My battle with motion sickness and being equilibrium-challenged has been well documented. Those who know me well have heard tell the tales of sketchy airline flights where I searched furiously in the seat pocket for an air sickness bag that hadn't been glued together by the previous occupant's masticated chewing gum, ferry rides over to the Toronto Islands whereby I needed to grasp the railing in order to keep from fainting from the dizziness that was brought on by the swells of Lake Ontario, subway trips to the Eaton Centre that induced nausea so severe as a result of traveling backwards through the tunnels,that I almost didn't make it to the Queen Street entrance ladies room, and car rides of more than an hour that had me hanging my head out of the window at 100km like a Labrador Retriever with tongue a-wagging! This cornucopia of problems doesn't even begin to address the beautiful cities and countries in which I have been violently ill. There was the launch over to Dunn's River Falls in Jamaica, the ferry from San Francisco to Sausalito, the ferry from Halifax to Charlottetown, a day long mess on a cruise in the Caribbean to celebrate a friend's birthday in Nassau, not to mention legendary nightmares in Capri, Sorrento, a sea day outside of Limon, Costa Rica, and the Mad Hatter's Tea Party ride in Disney World. In short, I am a f@$&ing mess when it comes to issues of motion and regulating my inner ear balance.
Studies have shown (sorry, I am at sea and do not have the ability to tag these studies at the present moment, but I am certain that if you Google "puking at sea" you will find some scientific bullshit that backs up my claims!) that motion sickness affects some people more than others and that it tends to be genetic. There are no concrete answers as to why some people can withstand pitching seas, dead drop roller coaster rides, and turbulent airplane flights, while others, like myself, tend to puke in their hats. All we do know is that the world does not stand still, even if there are those amongst us that hope against painful hope that it would.
I have refused to allow my handicap (and believe me-it IS a handicap) to stop me from doing all of the things that I really want to do and experience in this life. I have researched methods and medications. I am religious about diet and food choices so as not to exacerbate the problem. I have tried it all. Ginger, soda, sea bands, acupuncture, all forms of herbal remedies and visualization. Nothing really works, but I have learned to mostly cope. And then, an episode like Friday occurs.
We had booked a tour on the picturesque island of St. Lucia. If you have never visited, I suggest that you book now. The word "stunning" doesn't really do it justice. The island is small and actually derives much of it's beauty from the surrounding pitons and volcano. There is one main road on the island and in order to access anywhere, one must climb the mountains via this one thoroughfare, and then head back down to the coastal towns. The trip up was pretty uneventful. Our small group of eight was in high spirits, buoyed by the glorious weather, our fabulous guide and the free rum punch and island beer. We chatted with the locals, saw the scenery, ate some local bananas, and headed to a magnificent beach. It was all good, mon! And then it happened. The final stop on the tour was a visit to the volcano. It was fascinating, but reeking of sulphuric acid with a stench approximating rotten eggs mixed with old man farts. We climbed back into the van for the return trip back to the ship. Oh boy was I sick. Twin Son's Better Half, always the girl guide, was prepared with a plastic bag for me, sparing my hat. The Social Butterfly called out to our good-natured guide to please stop so that I might collect my bearings. Upon disembarkation for a much needed breath of air, I learned that another in our group, Holistic Mama, was just as sick as was I. I moved into the passenger seat, hung my head out of the window and prayed that the winding ride straight down the mountain was just a nightmare from which I would surely soon awaken. When I inquired of the driver if it was almost over, he giggled and answered with a brisk "No!" This was a ride that Six Flags and Walt couldn't have concocted in their overly furtive imaginations. The turns were hairpin, the speed was excessive, the drop an amazing 15% grade, and it went on for an hour and half.

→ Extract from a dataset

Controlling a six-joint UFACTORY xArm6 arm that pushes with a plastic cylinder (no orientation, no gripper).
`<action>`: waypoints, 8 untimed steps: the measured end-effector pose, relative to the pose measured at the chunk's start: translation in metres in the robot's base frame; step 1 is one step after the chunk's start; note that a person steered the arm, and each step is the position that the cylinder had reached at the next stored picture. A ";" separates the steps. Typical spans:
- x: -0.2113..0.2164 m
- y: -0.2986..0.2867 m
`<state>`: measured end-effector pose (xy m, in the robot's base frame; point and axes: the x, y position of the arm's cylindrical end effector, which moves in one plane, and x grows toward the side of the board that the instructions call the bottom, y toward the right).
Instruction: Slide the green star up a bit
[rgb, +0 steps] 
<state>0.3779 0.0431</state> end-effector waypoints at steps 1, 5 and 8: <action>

When we finally made it back to port, Holistic Mama and yours truly were more than a little bit off kilter. I couldn't sit for fear of puking. Standing had me swaying at a 45 degree angle. I didn't realize that the world moved with such fury. My inner ear was shot and my equilibrium a disaster. The last thing I needed or wanted was to get back on the ship. The Husband decreed that walking was what I needed, so (God bless the man) he supported me until I could do it myself once again.
I realize that I am defying all Newtonian,Galilean, and Einsteinian laws when I cry for a reduction in the earth's rotational speed, but please-I simply cannot take it anymore. Stop the world! I need to get off!!!